Deviating from the mean +-1 variables

68 Views Asked by At

I stumbled across the following exercise (the book Probability and Computing):

Let $b_1, b_2, \cdots b_{m/2}$ all equal 1 and $b_{m/2 + 1}, \cdots, b_m$ all equal $-1$. We now pick $Y_1, \cdots, Y_m$ independently and uniformly $1$ or $0$. Show that there exists a positive constant $c$ such that for sufficiently large $m$:

$\mathbb{P}\left(|\sum_{i=1}^m b_iY_i| > c\sqrt{m}\right) > 1/2$

The hint is to condition on the number of $Y_i$ that are 1.

Already, all the inequalities I know, go in the other direction, meaning $\mathbb{P}\left(\cdots\right) < c$. So it would be helpful if you could give me links to inequalities going in the good direction.

What I tried so far: The probability that the number of $1$'s we pick is outside of the range $[m/2 - d\sqrt{m}, m/2 + d\sqrt{m}]$ is very small (by some Chernoff bound for some $d$). So I only considered the case where we have between $m/2 - d\sqrt{m}$ and $ m/2 + d\sqrt{m}$ many points. Then, I would have liked to show that all these probabilities are more or less comparable. Also, in the case of picking exactly $n/2$ many points, the probability of deviating by more than $c\sqrt{n}$ is relatively large. However, I was not able to conclude yet since the calculations are very messy (estimating binomial coefficients) and I am not sure I can make the idea work / convinced there is a better way.

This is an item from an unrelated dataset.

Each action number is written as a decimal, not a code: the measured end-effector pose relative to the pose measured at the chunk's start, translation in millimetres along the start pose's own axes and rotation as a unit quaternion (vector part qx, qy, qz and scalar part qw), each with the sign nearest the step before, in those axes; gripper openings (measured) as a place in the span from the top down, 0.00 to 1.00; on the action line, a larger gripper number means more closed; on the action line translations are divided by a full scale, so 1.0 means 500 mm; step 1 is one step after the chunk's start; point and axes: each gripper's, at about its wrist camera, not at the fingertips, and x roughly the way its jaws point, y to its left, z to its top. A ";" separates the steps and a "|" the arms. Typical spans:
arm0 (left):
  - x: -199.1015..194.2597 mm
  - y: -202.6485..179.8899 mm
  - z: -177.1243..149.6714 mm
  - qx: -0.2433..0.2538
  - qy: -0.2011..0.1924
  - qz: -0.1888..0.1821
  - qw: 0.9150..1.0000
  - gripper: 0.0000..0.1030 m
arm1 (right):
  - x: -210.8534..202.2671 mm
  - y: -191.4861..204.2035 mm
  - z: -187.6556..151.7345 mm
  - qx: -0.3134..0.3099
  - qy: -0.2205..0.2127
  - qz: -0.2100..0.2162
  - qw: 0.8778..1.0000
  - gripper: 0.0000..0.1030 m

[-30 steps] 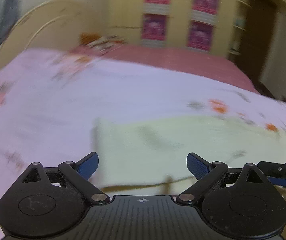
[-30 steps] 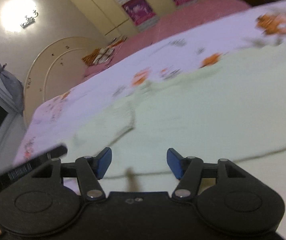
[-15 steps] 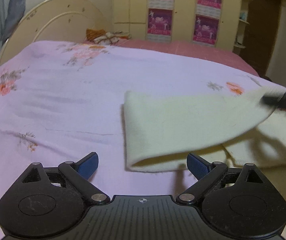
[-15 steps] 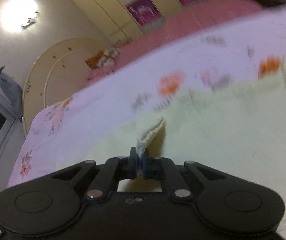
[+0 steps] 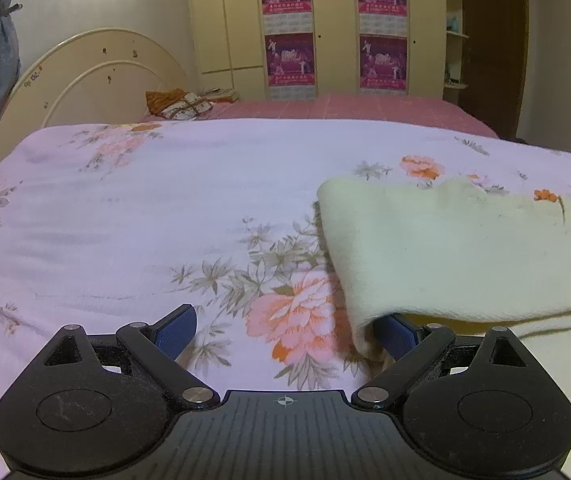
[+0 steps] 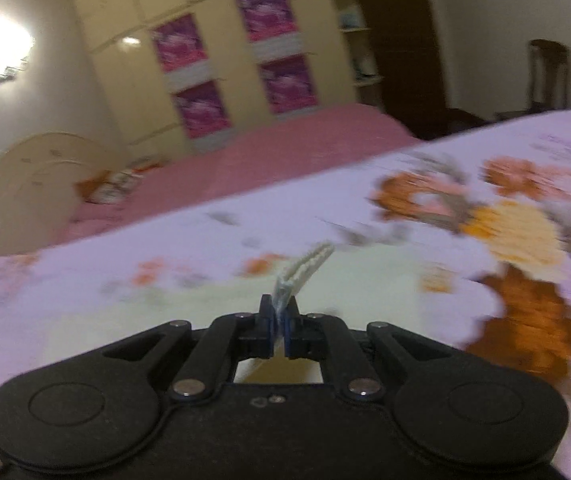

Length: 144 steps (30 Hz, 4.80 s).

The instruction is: Fold small clothes

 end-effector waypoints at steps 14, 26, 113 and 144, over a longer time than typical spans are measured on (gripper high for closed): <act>-0.004 0.023 -0.013 -0.038 0.025 -0.003 0.999 0.08 | 0.038 -0.057 -0.045 -0.020 0.033 -0.041 0.998 0.95; -0.036 0.071 0.018 -0.063 0.022 -0.025 0.997 0.08 | 0.018 -0.066 -0.035 -0.032 0.024 -0.085 0.996 0.94; -0.086 -0.159 0.044 0.000 0.070 -0.109 0.992 0.06 | -0.045 0.081 -0.081 -0.137 0.089 0.051 0.985 0.67; -0.253 -0.155 -0.155 0.036 0.098 -0.098 0.990 0.05 | -0.213 0.053 -0.220 -0.179 0.123 0.102 0.971 0.64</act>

Any help is much appreciated.

1

There are 1 best solutions below

1
On BEST ANSWER

It is easier to convert it first into a single binomial summation. Let $X_1, \dots, X_m$ be independent $\pm1$-valued random variables; use them to define $Y_1, \dots, Y_m$ as $Y_i = \frac{1+X_i}{2}$ when $i \le \frac m2$ and $Y_i = \frac{1-X_i}{2}$ when $i>\frac m2$. Then the sum simplifies to $$\sum_{i=1}^m b_i Y_i = \sum_{i=1}^{m/2} \frac{1+X_i}{2} - \sum_{i=m/2+1}^m \frac{1-X_i}{2} = \frac12\sum_{i=1}^m X_i.$$

The most likely value for this sum is $0$, but this happens with a probability of $\frac{\binom{m}{m/2}}{2^m} \sim \sqrt{\frac{2}{\pi m}}$ as $m \to \infty$ by Stirling's formula. So we have $$ \Pr\left[\left|\frac12\sum_{i=1}^m X_i\right| \le c \sqrt m\right] \le (2c\sqrt m + 1) \Pr\left[\sum_{i=1}^m X_i=0\right] \sim 2c\sqrt{\frac 2\pi} $$ since there are $2c\sqrt m + 1$ integer values in this range, all of which are at most as likely as $0$.

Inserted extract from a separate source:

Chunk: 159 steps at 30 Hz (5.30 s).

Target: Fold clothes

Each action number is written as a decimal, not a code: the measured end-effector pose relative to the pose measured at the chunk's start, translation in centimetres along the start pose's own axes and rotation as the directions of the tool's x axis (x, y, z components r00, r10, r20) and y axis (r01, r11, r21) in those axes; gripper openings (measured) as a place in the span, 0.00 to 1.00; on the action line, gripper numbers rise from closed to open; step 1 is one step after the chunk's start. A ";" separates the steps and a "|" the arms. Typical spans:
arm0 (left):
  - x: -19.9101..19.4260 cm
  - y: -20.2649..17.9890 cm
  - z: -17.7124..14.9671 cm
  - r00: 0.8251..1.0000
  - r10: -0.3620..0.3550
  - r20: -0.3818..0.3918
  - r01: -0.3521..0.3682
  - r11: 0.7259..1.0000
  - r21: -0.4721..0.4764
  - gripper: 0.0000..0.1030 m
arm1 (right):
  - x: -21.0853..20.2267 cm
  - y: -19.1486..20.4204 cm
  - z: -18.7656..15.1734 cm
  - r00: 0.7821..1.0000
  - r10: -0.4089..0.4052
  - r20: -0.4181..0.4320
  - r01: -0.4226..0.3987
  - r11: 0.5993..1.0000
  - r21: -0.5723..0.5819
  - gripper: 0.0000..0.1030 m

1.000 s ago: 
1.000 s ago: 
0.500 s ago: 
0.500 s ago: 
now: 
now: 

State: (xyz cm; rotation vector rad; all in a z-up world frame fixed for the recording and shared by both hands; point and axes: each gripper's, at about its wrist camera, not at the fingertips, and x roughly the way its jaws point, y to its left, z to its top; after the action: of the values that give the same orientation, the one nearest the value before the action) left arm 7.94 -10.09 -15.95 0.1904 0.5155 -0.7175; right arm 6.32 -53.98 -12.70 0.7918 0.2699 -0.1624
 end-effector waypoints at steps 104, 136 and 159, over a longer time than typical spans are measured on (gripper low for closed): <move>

Now first pick a $c$ for which this is less than $\frac12$, and then take $m$ sufficiently large that that we can ignore the error in the asymptotic approximation.

Also, if you want more general anticoncentration inequalities, Proposition 4 on this page (from Ryan O'Donnell's Analysis of Boolean Functions) is a good start. It is not quite strong enough to prove the result we want, because the sum in this problem is only $3$-reasonable and so the bound $\frac{(1-t^2)^2}{B}$ can't reach $\frac12$. But it's much more general than the approach above, which only works because of specifics of binomial random variables.